Goal of the exercise
For the data below, restate word for word only the lines from the line containing "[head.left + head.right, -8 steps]" through the line containing "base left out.", both ends included.

- Opening Delimiter -

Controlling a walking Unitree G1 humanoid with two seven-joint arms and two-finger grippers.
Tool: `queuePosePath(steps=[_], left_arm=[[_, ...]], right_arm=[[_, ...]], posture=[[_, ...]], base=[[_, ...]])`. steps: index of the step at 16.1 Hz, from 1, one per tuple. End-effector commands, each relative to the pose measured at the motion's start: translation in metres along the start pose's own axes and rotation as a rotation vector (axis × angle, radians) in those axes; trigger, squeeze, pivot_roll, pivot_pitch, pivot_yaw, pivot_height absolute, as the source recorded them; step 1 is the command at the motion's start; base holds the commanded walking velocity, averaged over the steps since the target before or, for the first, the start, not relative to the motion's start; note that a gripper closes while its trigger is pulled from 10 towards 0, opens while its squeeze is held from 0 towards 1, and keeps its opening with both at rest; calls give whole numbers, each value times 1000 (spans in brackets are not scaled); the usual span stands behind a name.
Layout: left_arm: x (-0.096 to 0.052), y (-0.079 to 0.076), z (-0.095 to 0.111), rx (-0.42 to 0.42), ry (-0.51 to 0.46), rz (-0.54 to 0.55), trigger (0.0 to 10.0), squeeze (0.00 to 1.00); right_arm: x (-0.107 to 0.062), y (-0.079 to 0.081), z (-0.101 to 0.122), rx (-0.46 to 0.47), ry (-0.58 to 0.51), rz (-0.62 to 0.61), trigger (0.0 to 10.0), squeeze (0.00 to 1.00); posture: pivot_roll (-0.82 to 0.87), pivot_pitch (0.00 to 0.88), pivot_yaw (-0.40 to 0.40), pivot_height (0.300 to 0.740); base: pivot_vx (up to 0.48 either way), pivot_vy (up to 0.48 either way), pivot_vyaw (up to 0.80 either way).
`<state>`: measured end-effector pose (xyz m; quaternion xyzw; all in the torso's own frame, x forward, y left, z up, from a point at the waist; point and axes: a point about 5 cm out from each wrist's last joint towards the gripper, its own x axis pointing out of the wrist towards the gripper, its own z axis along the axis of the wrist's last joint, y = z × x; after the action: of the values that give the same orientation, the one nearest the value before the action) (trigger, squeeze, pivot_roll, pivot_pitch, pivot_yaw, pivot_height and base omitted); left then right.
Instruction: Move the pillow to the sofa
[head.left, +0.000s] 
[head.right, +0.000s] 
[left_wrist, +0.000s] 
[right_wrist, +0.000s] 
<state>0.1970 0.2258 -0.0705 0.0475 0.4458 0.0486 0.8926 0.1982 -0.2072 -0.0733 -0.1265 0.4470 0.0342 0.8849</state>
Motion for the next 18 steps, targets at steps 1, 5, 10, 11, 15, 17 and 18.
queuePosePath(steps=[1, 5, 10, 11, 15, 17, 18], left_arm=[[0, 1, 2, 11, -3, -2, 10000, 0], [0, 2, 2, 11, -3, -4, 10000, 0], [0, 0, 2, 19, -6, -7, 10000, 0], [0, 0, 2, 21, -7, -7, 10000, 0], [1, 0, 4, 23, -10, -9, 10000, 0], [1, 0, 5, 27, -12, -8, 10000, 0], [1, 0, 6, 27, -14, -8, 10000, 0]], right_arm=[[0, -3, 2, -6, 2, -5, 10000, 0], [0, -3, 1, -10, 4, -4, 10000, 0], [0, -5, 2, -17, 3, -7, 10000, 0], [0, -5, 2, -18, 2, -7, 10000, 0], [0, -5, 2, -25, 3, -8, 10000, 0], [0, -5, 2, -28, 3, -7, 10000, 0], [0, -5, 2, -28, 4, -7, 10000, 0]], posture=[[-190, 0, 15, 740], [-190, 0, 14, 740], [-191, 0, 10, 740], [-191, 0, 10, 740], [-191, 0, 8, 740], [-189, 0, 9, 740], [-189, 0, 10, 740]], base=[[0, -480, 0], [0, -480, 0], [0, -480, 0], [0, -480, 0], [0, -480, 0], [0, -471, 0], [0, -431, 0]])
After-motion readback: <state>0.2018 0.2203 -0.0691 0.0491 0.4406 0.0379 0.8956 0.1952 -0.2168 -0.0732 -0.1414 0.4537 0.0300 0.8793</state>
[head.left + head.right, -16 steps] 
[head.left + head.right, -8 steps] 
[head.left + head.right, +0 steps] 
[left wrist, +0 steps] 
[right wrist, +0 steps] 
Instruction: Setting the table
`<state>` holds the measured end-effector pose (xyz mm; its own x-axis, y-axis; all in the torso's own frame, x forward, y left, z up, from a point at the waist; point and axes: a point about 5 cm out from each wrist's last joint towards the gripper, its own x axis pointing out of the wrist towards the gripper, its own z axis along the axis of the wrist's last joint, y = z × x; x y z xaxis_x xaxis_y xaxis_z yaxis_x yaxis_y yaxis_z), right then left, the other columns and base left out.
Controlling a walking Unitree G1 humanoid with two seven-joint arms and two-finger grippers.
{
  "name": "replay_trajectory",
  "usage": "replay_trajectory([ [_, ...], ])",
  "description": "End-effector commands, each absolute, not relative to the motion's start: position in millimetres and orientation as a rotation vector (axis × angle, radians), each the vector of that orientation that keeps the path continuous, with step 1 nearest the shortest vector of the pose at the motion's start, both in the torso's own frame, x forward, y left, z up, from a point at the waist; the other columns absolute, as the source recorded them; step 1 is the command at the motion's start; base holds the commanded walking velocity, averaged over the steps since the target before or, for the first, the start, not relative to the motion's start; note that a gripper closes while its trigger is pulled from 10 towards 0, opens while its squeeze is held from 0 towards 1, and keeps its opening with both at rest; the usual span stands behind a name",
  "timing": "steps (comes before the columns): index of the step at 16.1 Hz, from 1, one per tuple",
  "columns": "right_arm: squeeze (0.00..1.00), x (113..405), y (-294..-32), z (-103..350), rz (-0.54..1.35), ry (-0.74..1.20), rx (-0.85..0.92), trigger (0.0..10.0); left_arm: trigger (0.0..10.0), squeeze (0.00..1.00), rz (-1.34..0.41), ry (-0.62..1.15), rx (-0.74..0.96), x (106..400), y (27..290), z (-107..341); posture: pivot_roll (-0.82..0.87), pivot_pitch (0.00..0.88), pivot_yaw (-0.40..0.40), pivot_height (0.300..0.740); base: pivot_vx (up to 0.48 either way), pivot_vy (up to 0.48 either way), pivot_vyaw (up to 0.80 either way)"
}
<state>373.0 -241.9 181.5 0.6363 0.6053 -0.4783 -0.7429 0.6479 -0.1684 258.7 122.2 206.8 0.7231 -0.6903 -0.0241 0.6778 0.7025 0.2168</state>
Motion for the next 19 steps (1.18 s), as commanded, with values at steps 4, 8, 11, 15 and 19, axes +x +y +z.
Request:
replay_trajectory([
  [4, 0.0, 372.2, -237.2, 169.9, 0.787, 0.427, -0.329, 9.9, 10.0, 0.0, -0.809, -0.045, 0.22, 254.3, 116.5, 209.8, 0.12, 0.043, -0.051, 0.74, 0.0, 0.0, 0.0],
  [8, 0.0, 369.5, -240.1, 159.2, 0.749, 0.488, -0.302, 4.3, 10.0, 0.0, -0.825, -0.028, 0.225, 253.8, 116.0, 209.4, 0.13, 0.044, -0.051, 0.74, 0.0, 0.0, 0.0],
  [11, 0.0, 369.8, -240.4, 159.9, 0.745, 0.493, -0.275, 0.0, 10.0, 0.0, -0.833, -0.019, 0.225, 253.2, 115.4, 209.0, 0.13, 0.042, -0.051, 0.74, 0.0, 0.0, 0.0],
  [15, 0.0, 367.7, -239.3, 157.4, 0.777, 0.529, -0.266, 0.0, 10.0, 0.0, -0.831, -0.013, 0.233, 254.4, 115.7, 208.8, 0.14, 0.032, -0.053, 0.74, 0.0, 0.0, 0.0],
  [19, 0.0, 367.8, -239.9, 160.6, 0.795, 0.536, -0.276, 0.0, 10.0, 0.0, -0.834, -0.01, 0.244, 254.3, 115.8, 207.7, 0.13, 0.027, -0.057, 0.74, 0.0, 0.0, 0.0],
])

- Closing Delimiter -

The completed task
[head.left + head.right, -8 steps] 
[head.left + head.right, +0 steps] 
[left wrist, +0 steps] 
[right wrist, +0 steps] 
Instruction: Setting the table
`<state>` holds the measured end-effector pose (xyz mm; its own x-axis, y-axis; all in the torso's own frame, x forward, y left, z up, from a point at the waist; point and axes: a point about 5 cm out from each wrist's last joint towards the gripper, its own x axis pointing out of the wrist towards the gripper, its own z axis along the axis of the wrist's last joint, y = z × x; x y z xaxis_x xaxis_y xaxis_z yaxis_x yaxis_y yaxis_z), right then left, the other columns and base left out.

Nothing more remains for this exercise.